Jinan, China — China’s most politically-charged trial in decades is underway, with the once-powerful and charismatic former Chongqing Communist Party leader Bo Xilai facing charges of accepting bribes, corruption and abuse of power.
Mr. Bo denied one of the bribery allegations against him as the trial began in Jinan.
Just two years ago he was considered a candidate for promotion to the Politburo Standing Committee, the seven-member top decision-making body in China.
But as China’s Communist Party prepared for its once-in-a-decade leadership handover in February 2012, questions arose over the death of Neil Heywood, a British businessman.
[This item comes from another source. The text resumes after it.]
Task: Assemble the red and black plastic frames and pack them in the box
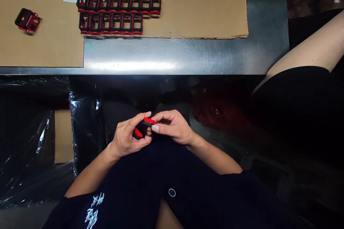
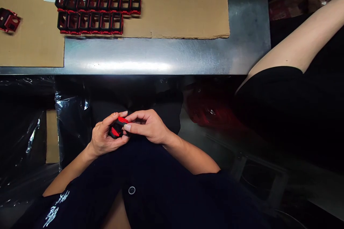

Gu Kailai, the wife of Mr. Bo, has since been convicted of Mr. Heywood’s murder. State media says she committed the crime because of differences over a business deal.
Mr. Bo is also widely expected to be found guilty on the multiple charges he faces. The abuse of power charge is related to his wife’s role in the murder of Mr. Heywood.
The Communist Party intends to use the trial to show that no politician, no matter how powerful, is above the law. But Mr. Bo’s supporters say the trial is nothing more than a political purge.
Mr. Bo’s downfall is seen as the biggest political shake-up in China in decades.
Heavy security surrounds the court house, with a large police presence and the roads cordoned off. A large convoy of vehicles arrived at 8:00 with Mr. Bo believed to be in one of them. The first day of the trial was the first time Mr. Bo has been seen in public in 18 months.
The Communist Party seems determined that everything goes according to script, and is tweeting out transcripts of the trial in an apparent attempt at transparency. But anything sensitive is expected to be edited out.
Foreign journalists are not allowed in the courtroom. According to reports, five of Mr. Bo’s relatives, 19 Chinese reporters, and 84 others were allowed in. In the courtroom, Mr. Bo reportedly said, “I hope the judge will try this case fairly and justly according to the law of the country.”
A few Bo supporters shouted slogans outside the courthouse before being wisked away by authorities.
During his time in power, the 64-year-old Bo led two high-profile campaigns – a drive to promote old Chinese communist values and a large-scale crackdown on crime. But he was viewed as controversial by top party leaders and his ambition earned him enemies.
Much discussion is taking place on China’s social media regarding the trial. Many view the trial as merely a political show, with the outcome already decided. But much of the public also believes there may be at least some truth to the corruption and abuse of power charges.